[dynamo] enable 2d torch.compile test (#107473)
This PR adds 2d parallel torch.compile test on a simple MLP model and
test that the dynamo changes works, once @bdhirsh aot autograd enablement
done we can switch this test to test the e2e torch.compile workflow
Pull Request resolved: https://github.com/pytorch/pytorch/pull/107473
Approved by: https://github.com/fduwjj
ghstack dependencies: #107472
diff --git a/.ci/pytorch/multigpu-test.sh b/.ci/pytorch/multigpu-test.sh
index 23a27af..f3bf768 100755
--- a/.ci/pytorch/multigpu-test.sh
+++ b/.ci/pytorch/multigpu-test.sh
@@ -36,8 +36,9 @@
# DTensor tests
-time python test/run_test.py --verbose -i distributed/_tensor/test_device_mesh.py
-time python test/run_test.py --verbose -i distributed/_tensor/test_random_ops.py
+time python test/run_test.py --verbose -i distributed/_tensor/test_device_mesh
+time python test/run_test.py --verbose -i distributed/_tensor/test_random_ops
+time python test/run_test.py --verbose -i distributed/_tensor/test_dtensor_compile
# DTensor/TP tests
time python test/run_test.py --verbose -i distributed/tensor/parallel/test_ddp_2d_parallel
diff --git a/test/distributed/_tensor/test_dtensor_compile.py b/test/distributed/_tensor/test_dtensor_compile.py
new file mode 100644
index 0000000..7ff7795
--- /dev/null
+++ b/test/distributed/_tensor/test_dtensor_compile.py
@@ -0,0 +1,83 @@
+# Copyright (c) Meta Platforms, Inc. and affiliates
+# Owner(s): ["oncall: distributed"]
+
+import copy
+
+import torch
+import torch._dynamo
+import torch.nn as nn
+from torch.distributed._tensor import DeviceMesh
+from torch.distributed.fsdp import FullyShardedDataParallel as FSDP
+from torch.distributed.tensor.parallel import PairwiseParallel, parallelize_module
+from torch.distributed.tensor.parallel.fsdp import enable_2d_with_fsdp
+from torch.testing._internal.common_distributed import skip_if_lt_x_gpu
+from torch.testing._internal.common_utils import run_tests
+from torch.testing._internal.distributed._tensor.common_dtensor import (
+ DTensorTestBase,
+ MLPModule,
+ with_comms,
+)
+
+
+class SimpleModel(nn.Module):
+ def __init__(self, device):
+ super().__init__()
+ self.mlp_0 = MLPModule(device)
+ self.mlp_1 = MLPModule(device)
+
+ def forward(self, input):
+ return self.mlp_1(self.mlp_0(input))
+
+
+class TestDTensorCompile(DTensorTestBase):
+ @property
+ def world_size(self):
+ return 4
+
+ @with_comms
+ @skip_if_lt_x_gpu(4)
+ def test_2d_fsdp_tp_compile(self):
+ data_parallel_size = 2
+ model = SimpleModel(self.device_type)
+ model_copy = copy.deepcopy(model)
+ enable_2d_with_fsdp()
+
+ # 2-D mesh is [dp, tp]
+ twod_mesh = DeviceMesh(
+ device_type="cuda",
+ mesh=torch.arange(0, self.world_size).view(data_parallel_size, -1),
+ )
+
+ fsdp_pg = twod_mesh.get_dim_groups()[0]
+
+ inp = torch.rand(20, 10, device=self.device_type)

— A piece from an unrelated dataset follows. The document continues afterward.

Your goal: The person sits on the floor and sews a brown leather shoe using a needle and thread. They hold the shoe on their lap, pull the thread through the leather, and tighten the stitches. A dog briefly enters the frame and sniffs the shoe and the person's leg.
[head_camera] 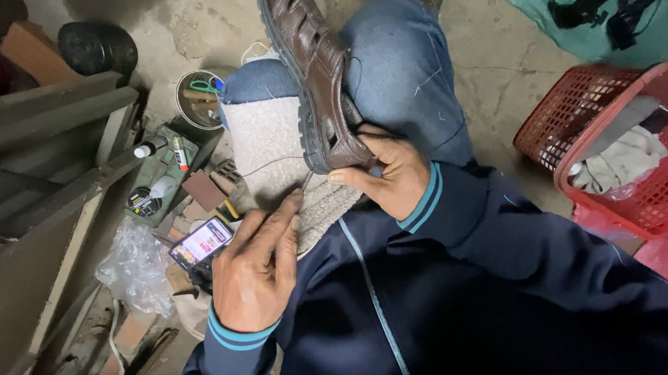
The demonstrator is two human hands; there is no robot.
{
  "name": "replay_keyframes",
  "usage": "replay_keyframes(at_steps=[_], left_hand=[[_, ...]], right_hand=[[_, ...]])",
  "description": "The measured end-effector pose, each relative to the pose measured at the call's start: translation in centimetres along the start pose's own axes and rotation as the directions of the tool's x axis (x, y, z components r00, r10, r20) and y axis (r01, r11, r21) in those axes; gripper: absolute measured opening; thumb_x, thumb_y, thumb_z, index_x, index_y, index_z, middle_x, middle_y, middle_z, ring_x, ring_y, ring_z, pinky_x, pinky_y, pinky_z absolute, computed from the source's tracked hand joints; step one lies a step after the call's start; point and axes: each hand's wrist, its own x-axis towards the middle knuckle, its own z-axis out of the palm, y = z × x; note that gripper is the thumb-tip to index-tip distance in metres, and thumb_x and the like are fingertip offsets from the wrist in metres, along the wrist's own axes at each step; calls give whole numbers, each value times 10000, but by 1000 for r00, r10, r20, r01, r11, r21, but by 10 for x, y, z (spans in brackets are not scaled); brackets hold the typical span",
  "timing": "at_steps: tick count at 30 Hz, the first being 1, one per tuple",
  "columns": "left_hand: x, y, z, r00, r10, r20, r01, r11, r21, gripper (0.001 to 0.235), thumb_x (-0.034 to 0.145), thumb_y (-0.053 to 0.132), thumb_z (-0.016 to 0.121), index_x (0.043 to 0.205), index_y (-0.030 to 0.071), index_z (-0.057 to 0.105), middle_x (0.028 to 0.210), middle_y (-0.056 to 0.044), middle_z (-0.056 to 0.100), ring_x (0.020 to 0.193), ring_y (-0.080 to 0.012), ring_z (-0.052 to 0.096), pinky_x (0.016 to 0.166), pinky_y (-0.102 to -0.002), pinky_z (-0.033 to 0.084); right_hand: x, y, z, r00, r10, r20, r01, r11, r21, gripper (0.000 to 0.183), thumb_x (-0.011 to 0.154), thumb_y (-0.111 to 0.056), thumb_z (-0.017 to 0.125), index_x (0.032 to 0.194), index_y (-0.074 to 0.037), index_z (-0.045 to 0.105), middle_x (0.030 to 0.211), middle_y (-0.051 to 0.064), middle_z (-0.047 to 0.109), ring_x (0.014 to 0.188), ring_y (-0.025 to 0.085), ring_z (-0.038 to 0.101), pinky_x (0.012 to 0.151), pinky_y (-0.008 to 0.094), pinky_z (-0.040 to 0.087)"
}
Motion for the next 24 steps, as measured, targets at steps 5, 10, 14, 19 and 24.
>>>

+ tp_model = parallelize_module(
+ model, twod_mesh, PairwiseParallel(), tp_mesh_dim=1
+ )
+ eager_2d = FSDP(
+ tp_model, process_group=fsdp_pg, device_id=self.rank, use_orig_params=True
+ )
+ out = eager_2d(inp)
+ # TODO: once aot autograd support is ready we can just use default backend
+ tp_model2 = parallelize_module(
+ model_copy, twod_mesh, PairwiseParallel(), tp_mesh_dim=1
+ )
+ compiled_tp = torch.compile(tp_model2, backend="eager", fullgraph=True)
+
+ # TODO: now we first apply torch compile on tp model then use fsdp to wrap it, ideally
+ # we should apply torch.compile after fsdp wrap, but the current graph break approach
+ # have some issues with the tensor subclass compilation, need to dig into this later
+ compiled_2d = FSDP(
+ compiled_tp,
+ process_group=fsdp_pg,
+ device_id=self.rank,
+ use_orig_params=True,
+ )
+
+ compiled_output = compiled_2d(inp)
+
+ self.assertEqual(out, compiled_output)
+
+
+if __name__ == "__main__":
+ run_tests()
diff --git a/torch/testing/_internal/distributed/_tensor/common_dtensor.py b/torch/testing/_internal/distributed/_tensor/common_dtensor.py
index df48ba8..6642e9c 100644
--- a/torch/testing/_internal/distributed/_tensor/common_dtensor.py
+++ b/torch/testing/_internal/distributed/_tensor/common_dtensor.py
@@ -56,7 +56,7 @@
torch.manual_seed(5)
self.net1 = torch.nn.Linear(10, 16, device=device)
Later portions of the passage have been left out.